La Cour écarte le moyen d’irrecevabilité tiré de l’unicité de l’instance. L’association invoquait l’article R. 1452-6 du code du travail. Elle soutenait que la première instance radiée interdisait de nouvelles demandes. La Cour rappelle la jurisprudence de la Chambre sociale. Elle affirme que “la règle de l’unicité de l’instance résultant de l’article R. 1452-6 du code du travail n’est applicable que lorsque l’instance précédente s’achevé par un jugement sur le fond”. Une radiation ne constitue pas une telle décision. La règle ne s’applique donc pas. La Cour en déduit que “la radiation n’éteignant pas l’instance, le conseil des prud’hommes restait saisi”. Cette interprétation est conforme à la lettre de l’article R. 1452-8. Elle garantit l’accès au juge en évitant les fins de non-recevoir techniques. Elle préserve la possibilité de réintroduire une demande après une radiation. La solution assure une continuité procédurale protectrice du justiciable. Elle évite les dénis de justice liés à des incidents de procédure.

La Cour refuse ensuite de qualifier l’engagement de contrat de travail. Elle rappelle les critères légaux de la relation de travail. Elle souligne la nécessité d’un lien de subordination. Ce lien suppose “l’exécution d’un travail sous l’autorité d’un employeur qui a le pouvoir de donner des ordres et des directives, d’en contrôler l’exécution et de sanctionner les manquements”. La Cour relève que le joueur devait respecter le règlement et les consignes. Elle note toutefois l’absence d’instructions particulières de l’association. Elle observe que la sanction prévue au contrat était une “sanction financière”. Or l’article L. 1331-2 du code du travail interdit les amendes. Cette clause est donc “imprécise et au surplus interdite en droit du travail”. Elle ne peut caractériser un pouvoir disciplinaire. La Cour retient aussi les déclarations du père du joueur. Celui-ci affirmait qu’“il n’y a pas de joueurs salariés au club”. Les bulletins de paie mentionnaient une qualité d’“employé administratif” ou de “joueur football amateur”. La Cour y voit une confusion avec une autre activité salariée. L’indemnité mensuelle est analysée comme un remboursement de frais. La Cour conclut que “le lien de subordination n’étant pas caractérisé, l’indemnité mensuelle convenue ne peut donc constituer un salaire”. Cette analyse est rigoureuse. Elle applique strictement les critères de la subordination juridique. Elle refuse de créer une présomption de salariat pour les sportifs amateurs.

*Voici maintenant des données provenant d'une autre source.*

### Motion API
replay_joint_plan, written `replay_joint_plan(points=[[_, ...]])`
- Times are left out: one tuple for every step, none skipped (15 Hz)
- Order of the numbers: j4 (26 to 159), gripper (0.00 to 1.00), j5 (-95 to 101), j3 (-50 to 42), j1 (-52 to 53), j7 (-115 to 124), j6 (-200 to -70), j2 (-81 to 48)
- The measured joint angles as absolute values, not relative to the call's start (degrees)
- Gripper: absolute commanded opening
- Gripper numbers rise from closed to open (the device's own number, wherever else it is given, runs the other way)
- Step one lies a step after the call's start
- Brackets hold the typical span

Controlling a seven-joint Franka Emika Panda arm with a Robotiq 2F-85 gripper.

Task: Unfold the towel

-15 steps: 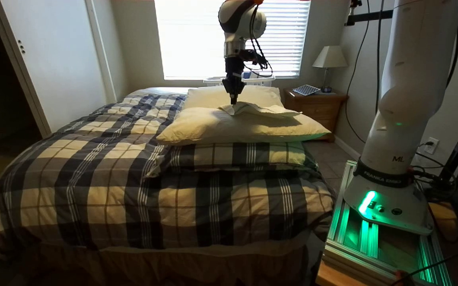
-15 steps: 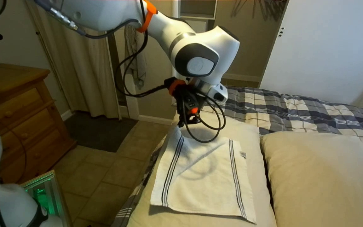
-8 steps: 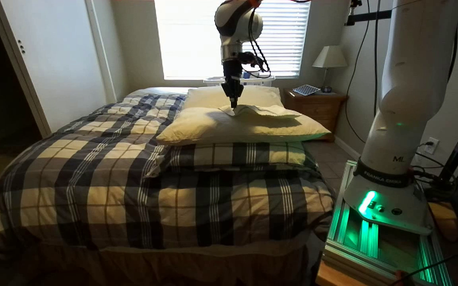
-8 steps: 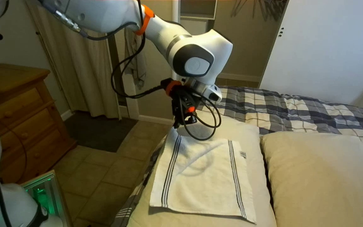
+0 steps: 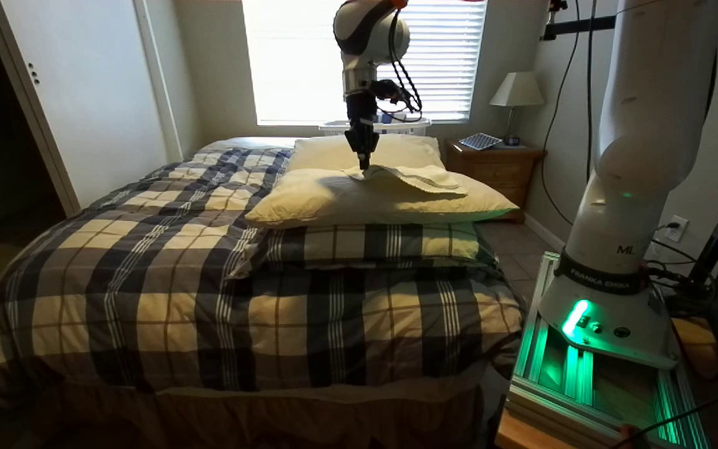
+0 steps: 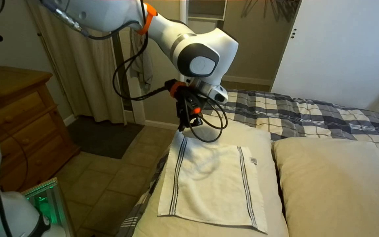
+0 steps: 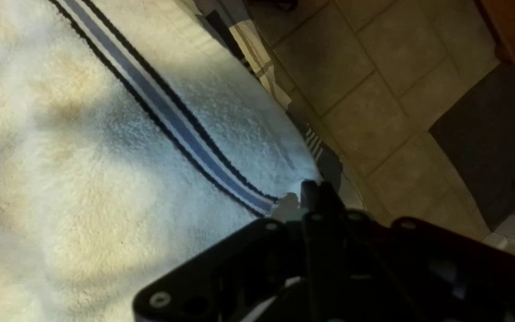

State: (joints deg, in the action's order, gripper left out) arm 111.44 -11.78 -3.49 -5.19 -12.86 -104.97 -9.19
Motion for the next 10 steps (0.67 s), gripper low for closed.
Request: replay_joint_plan(points=[[111.67,0.27,-11.69,-3.42,-5.05,-12.86,-104.97,-9.12],[111.91,0.30,-11.55,-3.35,-4.93,-12.86,-104.97,-9.04],[112.19,0.36,-11.39,-3.28,-4.85,-12.86,-104.97,-8.95],[112.39,0.44,-11.31,-3.21,-4.81,-12.86,-104.87,-8.87],[112.40,0.49,-11.30,-3.15,-4.79,-12.86,-104.68,-8.82],[112.40,0.56,-11.30,-3.11,-4.77,-12.86,-104.48,-8.74],[112.40,0.64,-11.30,-3.07,-4.77,-12.86,-104.36,-8.61],[112.39,0.70,-11.30,-3.04,-4.77,-12.86,-104.24,-8.43],[112.37,0.78,-11.30,-3.03,-4.77,-12.86,-104.17,-8.20],[112.32,0.84,-11.30,-3.03,-4.77,-12.86,-104.08,-7.96]])
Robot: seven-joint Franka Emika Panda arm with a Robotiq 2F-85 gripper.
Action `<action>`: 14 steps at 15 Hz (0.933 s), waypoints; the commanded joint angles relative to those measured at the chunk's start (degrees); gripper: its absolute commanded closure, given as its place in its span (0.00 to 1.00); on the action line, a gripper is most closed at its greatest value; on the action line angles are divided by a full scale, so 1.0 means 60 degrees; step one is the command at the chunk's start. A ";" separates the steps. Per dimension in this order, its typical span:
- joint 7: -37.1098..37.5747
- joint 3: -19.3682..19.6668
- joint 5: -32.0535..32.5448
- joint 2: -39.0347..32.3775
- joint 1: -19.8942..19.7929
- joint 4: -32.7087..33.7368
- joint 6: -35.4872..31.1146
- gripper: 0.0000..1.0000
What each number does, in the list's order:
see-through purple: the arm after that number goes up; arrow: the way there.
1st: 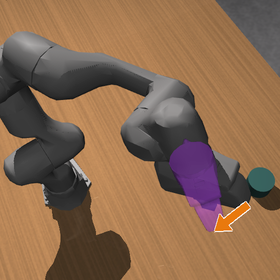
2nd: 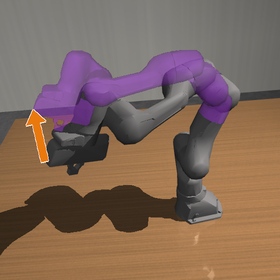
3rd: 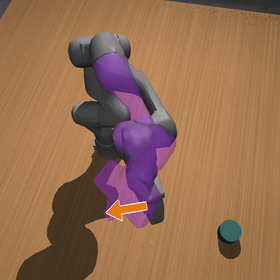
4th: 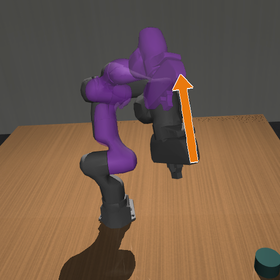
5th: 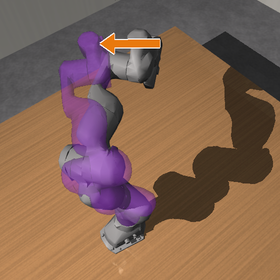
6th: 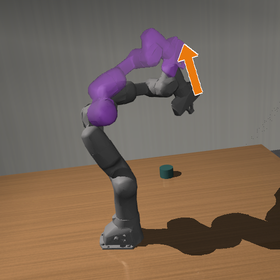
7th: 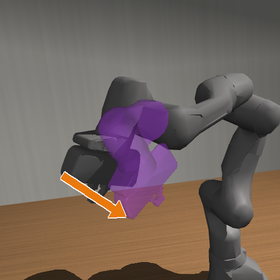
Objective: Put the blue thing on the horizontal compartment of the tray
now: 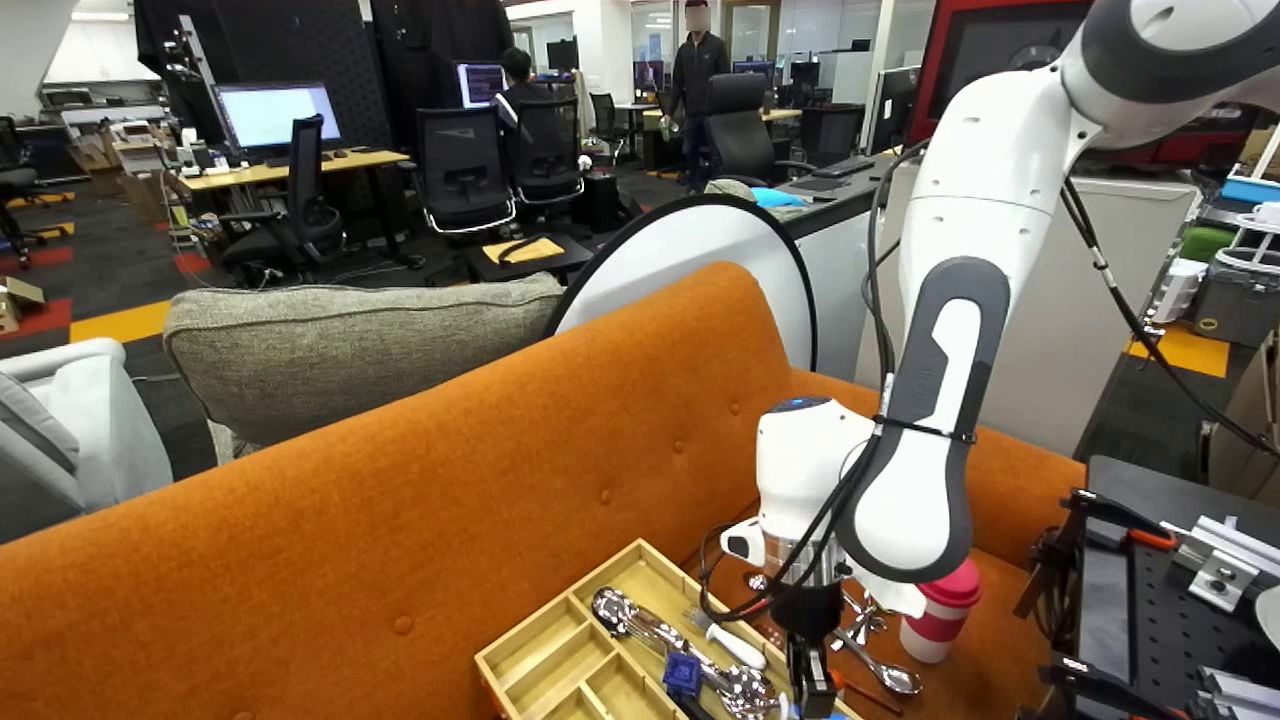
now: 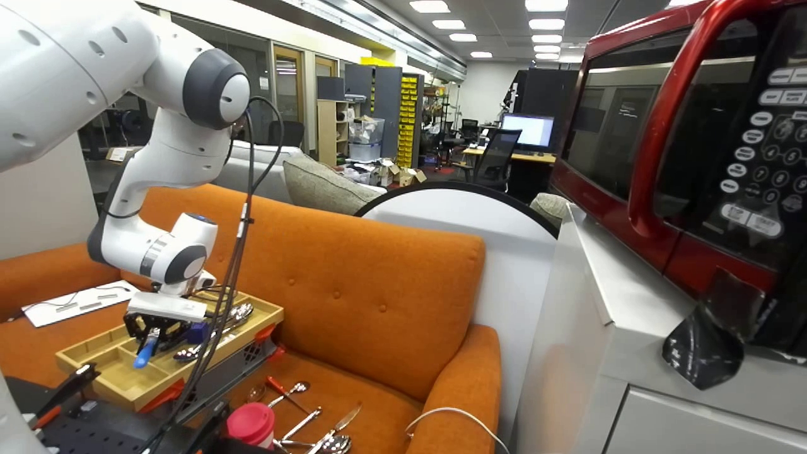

La portée de l’arrêt est significative en droit du sport et en procédure prud’homale. Sur le plan procédural, il précise le régime des radiations. Il les distingue des jugements sur le fond pour l’application de l’unicité d’instance. Cette solution sécurise les parties après un accord ou un désistement. Elle évite une péremption automatique des demandes. Sur le fond, l’arrêt réaffirme l’exigence d’un lien de subordination effectif. Il refuse d’assimiler l’engagement d’un joueur à un contrat de travail sans éléments concrets. La simple perception d’une indemnité et le respect d’un règlement interne sont insuffisants. Cette position est traditionnelle. Elle protège le modèle associatif du sport amateur. Elle évite une judiciarisation excessive des relations sportives. La décision pourrait toutefois être discutée. Le contrat prévoyait une obligation d’assiduité et des primes liées aux résultats. Ces éléments pouvaient indiquer une certaine intégration à l’organisation du club. La Cour les a écartés au profit d’une analyse globale. Elle privilégie la préservation de la frontière entre bénévolat et salariat.

Source : Cour de cassation – Base Open Data « Judilibre » & « Légifrance ».